> WORK INSTRUCTIONS: Among the entries below, count the lines with "just" in them and state the total without comment.

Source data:
● ● ● ● ●

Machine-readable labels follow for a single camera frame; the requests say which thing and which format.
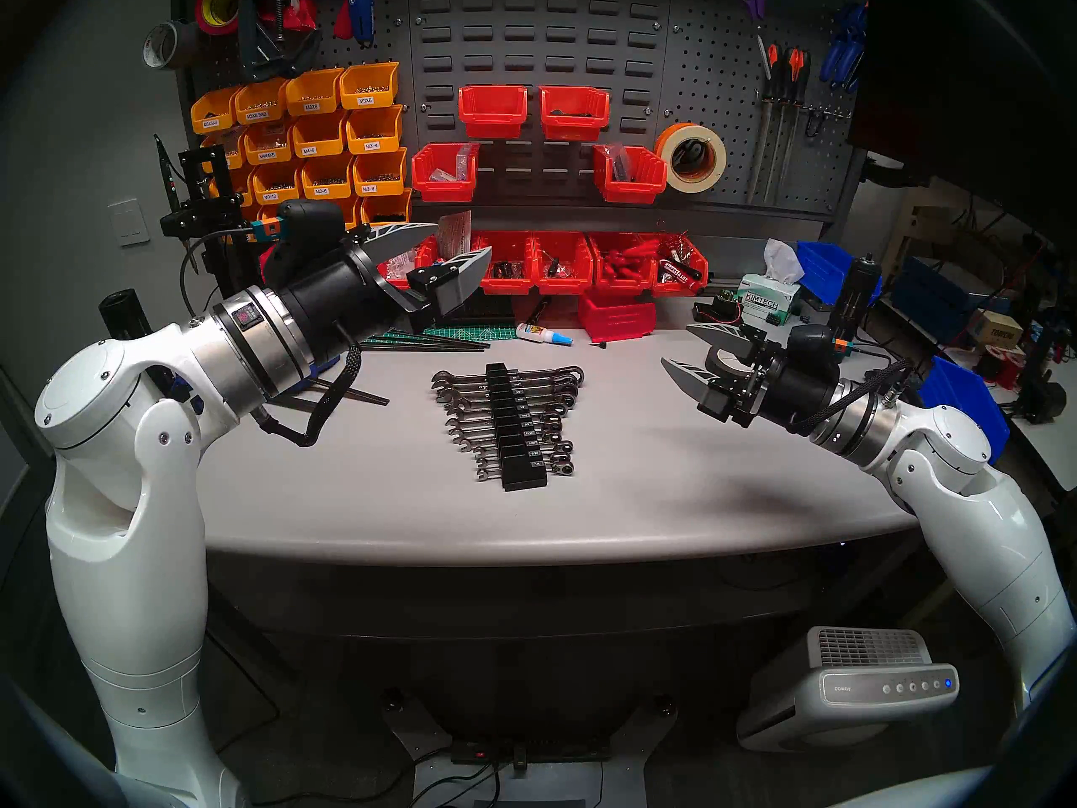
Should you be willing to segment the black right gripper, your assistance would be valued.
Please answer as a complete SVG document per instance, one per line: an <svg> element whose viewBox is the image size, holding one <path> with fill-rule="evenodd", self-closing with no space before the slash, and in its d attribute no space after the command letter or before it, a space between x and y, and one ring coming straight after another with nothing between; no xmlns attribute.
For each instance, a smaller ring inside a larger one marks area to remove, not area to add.
<svg viewBox="0 0 1077 808"><path fill-rule="evenodd" d="M749 325L686 325L686 332L735 360L717 360L711 372L676 360L661 365L697 409L724 423L753 424L757 418L788 427L815 415L847 395L835 348L763 348L765 331ZM742 396L745 366L763 370L763 379L745 414Z"/></svg>

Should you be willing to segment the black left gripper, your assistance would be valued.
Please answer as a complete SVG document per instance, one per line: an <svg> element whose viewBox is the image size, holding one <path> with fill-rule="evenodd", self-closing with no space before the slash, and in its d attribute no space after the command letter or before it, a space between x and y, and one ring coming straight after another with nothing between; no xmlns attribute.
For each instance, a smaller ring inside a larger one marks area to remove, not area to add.
<svg viewBox="0 0 1077 808"><path fill-rule="evenodd" d="M461 253L417 267L407 275L410 291L388 283L375 264L397 257L436 234L436 223L387 223L348 231L345 250L325 256L310 271L282 288L282 302L300 330L311 356L339 356L350 346L390 329L420 333L435 315L450 315L480 288L492 248Z"/></svg>

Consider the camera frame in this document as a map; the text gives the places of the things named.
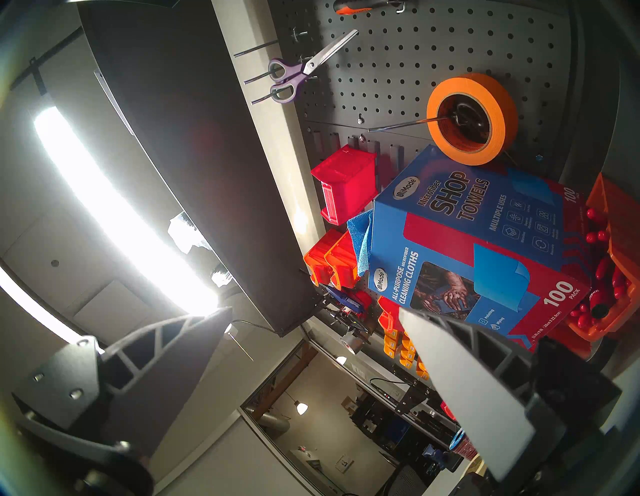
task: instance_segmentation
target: orange storage bin
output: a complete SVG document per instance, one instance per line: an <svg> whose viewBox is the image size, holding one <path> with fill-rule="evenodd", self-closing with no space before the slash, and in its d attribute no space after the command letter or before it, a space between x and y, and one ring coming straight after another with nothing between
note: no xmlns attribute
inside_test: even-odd
<svg viewBox="0 0 640 496"><path fill-rule="evenodd" d="M309 267L311 271L311 281L313 281L316 286L319 283L329 284L331 276L333 275L333 269L324 259L324 254L338 242L341 236L341 232L330 229L303 257L305 264L307 264L307 267Z"/></svg>
<svg viewBox="0 0 640 496"><path fill-rule="evenodd" d="M358 277L358 259L353 251L353 242L349 231L324 254L324 259L333 269L331 282L337 289L354 287L360 280Z"/></svg>
<svg viewBox="0 0 640 496"><path fill-rule="evenodd" d="M567 325L581 338L596 341L606 333L617 331L640 307L640 205L611 181L600 174L587 205L608 217L607 232L609 255L620 268L631 286L627 294L616 301L606 317L588 329L580 329L577 323L565 319Z"/></svg>

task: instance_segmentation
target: ceiling light
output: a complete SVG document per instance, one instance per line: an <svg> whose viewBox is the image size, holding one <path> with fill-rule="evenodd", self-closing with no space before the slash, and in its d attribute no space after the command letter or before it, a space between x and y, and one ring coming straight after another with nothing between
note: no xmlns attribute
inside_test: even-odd
<svg viewBox="0 0 640 496"><path fill-rule="evenodd" d="M309 405L307 405L306 403L300 403L299 401L296 401L294 404L296 405L296 410L300 415L305 413L307 411L307 408L309 408Z"/></svg>
<svg viewBox="0 0 640 496"><path fill-rule="evenodd" d="M188 314L205 316L213 312L218 307L216 294L120 196L58 108L40 112L35 127L74 194L136 268Z"/></svg>
<svg viewBox="0 0 640 496"><path fill-rule="evenodd" d="M11 279L11 276L2 267L0 267L0 287L31 317L66 342L75 344L83 337L64 322L55 318L46 308L29 296L24 289ZM104 352L101 348L98 348L98 351L100 353Z"/></svg>

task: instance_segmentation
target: black cable
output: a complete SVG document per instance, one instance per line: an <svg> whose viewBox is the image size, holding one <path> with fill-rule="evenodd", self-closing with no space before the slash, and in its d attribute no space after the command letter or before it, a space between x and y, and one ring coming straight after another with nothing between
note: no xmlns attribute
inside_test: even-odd
<svg viewBox="0 0 640 496"><path fill-rule="evenodd" d="M274 331L273 329L268 328L268 327L265 327L265 326L261 326L261 325L259 325L259 324L254 324L253 322L243 321L242 319L236 319L236 320L233 320L233 321L231 321L231 322L229 322L229 323L230 323L230 324L233 324L234 322L242 322L242 323L244 323L244 324L249 324L250 326L259 327L260 329L265 329L265 330L267 330L267 331L269 331L269 332L273 332L274 334L279 335L279 334L278 334L276 331Z"/></svg>
<svg viewBox="0 0 640 496"><path fill-rule="evenodd" d="M406 384L408 386L412 386L412 384L409 384L408 382L390 381L389 379L383 379L382 377L374 377L373 379L369 379L369 384L371 384L373 386L373 382L372 381L384 381L384 382L391 382L391 384Z"/></svg>

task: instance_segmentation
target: masking tape
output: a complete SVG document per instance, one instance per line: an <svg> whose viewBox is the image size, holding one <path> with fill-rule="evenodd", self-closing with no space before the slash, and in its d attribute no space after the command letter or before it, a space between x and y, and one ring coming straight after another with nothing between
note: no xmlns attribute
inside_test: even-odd
<svg viewBox="0 0 640 496"><path fill-rule="evenodd" d="M489 119L489 138L483 145L466 138L453 120L428 122L431 138L449 158L466 165L482 165L507 149L518 132L518 111L507 90L485 74L465 74L442 81L427 103L427 118L444 116L453 95L466 95L483 108Z"/></svg>

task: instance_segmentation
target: storage box
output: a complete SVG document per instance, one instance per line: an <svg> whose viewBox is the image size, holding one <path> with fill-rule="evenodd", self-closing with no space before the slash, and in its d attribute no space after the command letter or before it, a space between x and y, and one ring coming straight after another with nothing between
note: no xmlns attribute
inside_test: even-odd
<svg viewBox="0 0 640 496"><path fill-rule="evenodd" d="M588 295L583 198L428 147L374 201L369 287L532 348Z"/></svg>

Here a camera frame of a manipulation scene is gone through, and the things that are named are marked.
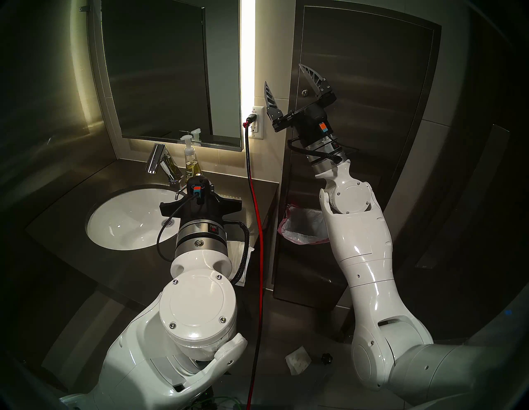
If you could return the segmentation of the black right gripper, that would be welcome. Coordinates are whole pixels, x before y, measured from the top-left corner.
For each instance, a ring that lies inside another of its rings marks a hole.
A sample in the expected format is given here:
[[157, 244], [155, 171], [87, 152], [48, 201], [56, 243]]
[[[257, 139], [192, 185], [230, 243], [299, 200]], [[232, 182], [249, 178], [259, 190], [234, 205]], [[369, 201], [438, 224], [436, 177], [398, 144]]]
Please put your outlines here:
[[301, 146], [308, 148], [333, 134], [325, 107], [336, 101], [336, 95], [326, 78], [314, 69], [301, 63], [298, 67], [314, 90], [317, 97], [316, 102], [297, 111], [283, 114], [266, 81], [264, 82], [264, 98], [266, 113], [274, 131], [279, 132], [292, 126], [297, 132]]

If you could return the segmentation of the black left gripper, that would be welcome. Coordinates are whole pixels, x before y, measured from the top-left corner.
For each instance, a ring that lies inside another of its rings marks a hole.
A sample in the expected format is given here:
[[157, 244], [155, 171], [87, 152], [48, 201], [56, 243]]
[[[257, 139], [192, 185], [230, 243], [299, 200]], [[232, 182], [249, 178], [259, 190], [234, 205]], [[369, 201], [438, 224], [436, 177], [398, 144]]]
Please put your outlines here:
[[204, 176], [194, 176], [187, 182], [187, 194], [171, 203], [160, 203], [162, 216], [180, 219], [180, 226], [199, 220], [210, 220], [223, 226], [223, 216], [242, 209], [241, 199], [224, 198], [214, 192]]

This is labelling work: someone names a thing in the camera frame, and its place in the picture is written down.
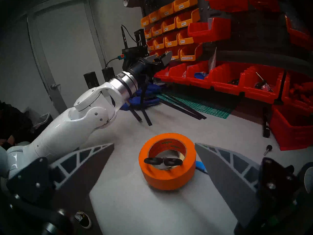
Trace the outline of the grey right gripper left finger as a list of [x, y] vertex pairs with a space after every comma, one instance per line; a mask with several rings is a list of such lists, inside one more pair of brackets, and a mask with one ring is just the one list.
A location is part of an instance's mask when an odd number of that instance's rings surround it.
[[12, 168], [7, 189], [37, 207], [68, 212], [91, 210], [89, 193], [113, 151], [114, 144], [107, 143], [68, 153], [51, 164], [45, 157], [23, 168], [9, 164]]

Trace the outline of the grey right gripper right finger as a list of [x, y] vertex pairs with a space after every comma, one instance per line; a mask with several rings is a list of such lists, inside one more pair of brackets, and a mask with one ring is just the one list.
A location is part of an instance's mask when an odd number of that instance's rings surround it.
[[216, 189], [241, 228], [265, 228], [285, 208], [294, 204], [300, 180], [274, 159], [258, 164], [242, 154], [202, 143], [195, 150]]

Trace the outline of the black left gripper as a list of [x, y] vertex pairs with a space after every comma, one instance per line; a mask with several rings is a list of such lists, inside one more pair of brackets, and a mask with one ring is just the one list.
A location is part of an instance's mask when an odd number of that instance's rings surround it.
[[137, 62], [131, 65], [127, 72], [129, 72], [137, 82], [149, 82], [154, 75], [162, 70], [162, 66], [167, 66], [172, 60], [173, 52], [167, 51], [159, 56], [153, 54], [144, 58], [138, 58]]

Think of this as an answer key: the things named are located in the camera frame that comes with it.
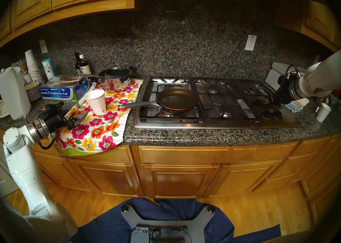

● ● ● ● ●

> ANSWER BELOW: 3